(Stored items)
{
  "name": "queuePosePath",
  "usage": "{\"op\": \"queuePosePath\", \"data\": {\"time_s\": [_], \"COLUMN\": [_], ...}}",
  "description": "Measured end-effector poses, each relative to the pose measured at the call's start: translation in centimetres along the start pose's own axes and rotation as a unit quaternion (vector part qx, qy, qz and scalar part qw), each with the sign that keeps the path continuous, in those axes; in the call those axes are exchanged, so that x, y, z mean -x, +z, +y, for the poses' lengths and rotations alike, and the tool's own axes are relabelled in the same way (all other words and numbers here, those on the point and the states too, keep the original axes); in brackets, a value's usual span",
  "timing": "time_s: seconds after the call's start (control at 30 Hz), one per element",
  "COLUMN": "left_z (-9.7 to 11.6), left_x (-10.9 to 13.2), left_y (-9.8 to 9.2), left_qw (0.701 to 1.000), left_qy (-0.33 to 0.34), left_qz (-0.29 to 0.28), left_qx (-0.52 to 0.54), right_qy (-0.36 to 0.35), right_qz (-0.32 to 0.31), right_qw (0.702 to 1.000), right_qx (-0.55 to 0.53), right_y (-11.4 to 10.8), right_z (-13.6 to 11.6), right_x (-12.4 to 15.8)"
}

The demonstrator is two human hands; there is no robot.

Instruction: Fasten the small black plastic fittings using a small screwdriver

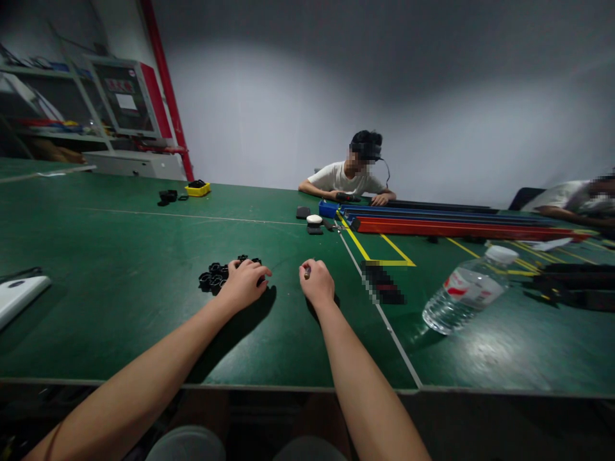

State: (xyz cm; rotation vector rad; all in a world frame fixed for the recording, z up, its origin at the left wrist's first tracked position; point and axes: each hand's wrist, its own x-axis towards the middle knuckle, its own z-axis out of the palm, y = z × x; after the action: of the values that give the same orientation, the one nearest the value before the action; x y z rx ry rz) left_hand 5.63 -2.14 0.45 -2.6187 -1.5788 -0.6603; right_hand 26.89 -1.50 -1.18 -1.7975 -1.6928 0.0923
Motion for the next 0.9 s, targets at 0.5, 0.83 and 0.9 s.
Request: {"op": "queuePosePath", "data": {"time_s": [0.5,0.83,0.9], "left_z": [-0.11,0.21,0.4], "left_x": [-0.02,0.08,0.15], "left_y": [0.18,-0.12,-0.28], "left_qw": [1.0,1.0,1.0], "left_qy": [-0.021,-0.018,-0.019], "left_qz": [-0.009,-0.017,-0.008], "left_qx": [-0.021,-0.009,-0.002], "right_qy": [-0.139,-0.137,-0.136], "right_qz": [0.053,0.052,0.052], "right_qw": [0.971,0.967,0.967], "right_qx": [-0.187,-0.207,-0.209], "right_y": [0.38,0.33,0.29], "right_z": [-1.02,-1.04,-1.0], "right_x": [0.19,0.16,0.13]}}
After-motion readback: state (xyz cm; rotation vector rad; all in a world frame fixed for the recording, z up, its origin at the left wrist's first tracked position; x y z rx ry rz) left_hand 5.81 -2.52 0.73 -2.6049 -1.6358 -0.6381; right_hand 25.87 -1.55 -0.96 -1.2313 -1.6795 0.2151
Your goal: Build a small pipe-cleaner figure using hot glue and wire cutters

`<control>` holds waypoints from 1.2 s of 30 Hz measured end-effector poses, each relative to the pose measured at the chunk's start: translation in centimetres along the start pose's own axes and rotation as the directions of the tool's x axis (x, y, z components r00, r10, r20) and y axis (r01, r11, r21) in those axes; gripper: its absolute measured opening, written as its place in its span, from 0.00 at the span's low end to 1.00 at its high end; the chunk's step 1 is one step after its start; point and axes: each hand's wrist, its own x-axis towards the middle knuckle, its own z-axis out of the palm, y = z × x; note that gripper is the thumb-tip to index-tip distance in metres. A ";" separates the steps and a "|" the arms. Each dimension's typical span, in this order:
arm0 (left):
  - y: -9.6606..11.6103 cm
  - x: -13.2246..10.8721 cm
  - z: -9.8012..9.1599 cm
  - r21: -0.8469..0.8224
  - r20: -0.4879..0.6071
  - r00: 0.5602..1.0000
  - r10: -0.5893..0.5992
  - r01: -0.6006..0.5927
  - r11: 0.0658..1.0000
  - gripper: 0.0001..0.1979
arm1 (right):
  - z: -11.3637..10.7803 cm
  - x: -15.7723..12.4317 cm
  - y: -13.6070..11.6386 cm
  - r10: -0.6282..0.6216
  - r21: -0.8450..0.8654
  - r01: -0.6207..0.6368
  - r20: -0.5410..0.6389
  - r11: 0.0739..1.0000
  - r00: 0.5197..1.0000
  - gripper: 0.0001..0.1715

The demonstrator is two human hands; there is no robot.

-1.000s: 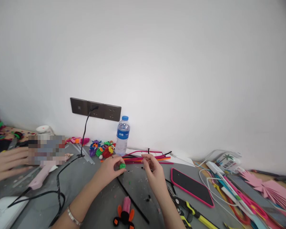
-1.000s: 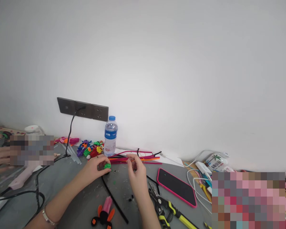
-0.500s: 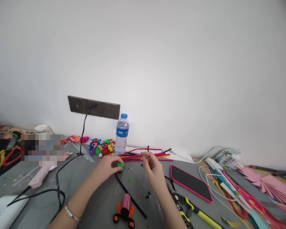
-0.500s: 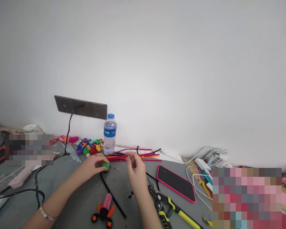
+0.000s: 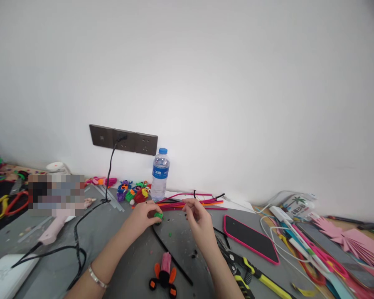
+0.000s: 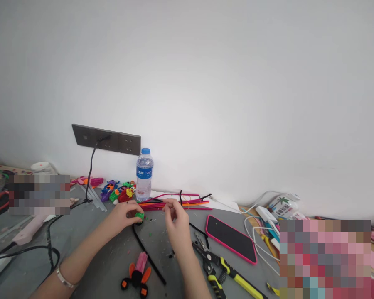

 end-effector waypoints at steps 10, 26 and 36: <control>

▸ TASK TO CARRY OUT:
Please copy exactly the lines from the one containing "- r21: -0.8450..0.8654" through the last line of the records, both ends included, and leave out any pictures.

▸ TASK RESPONSE:
  - r21: -0.8450..0.8654
  - r01: -0.6207..0.6368
  - r20: -0.5410..0.6389
  - r11: 0.0739..1.0000
  - r00: 0.5197..1.0000
  - gripper: 0.0001..0.1715

The demonstrator is two human hands; there is no robot.

-1.000s: 
-1.000s: 
-0.500s: 
-0.500s: 
+0.000s: 
+0.000s: 

 end-effector waypoints at steps 10, 26 and 36: <control>

No further response is needed.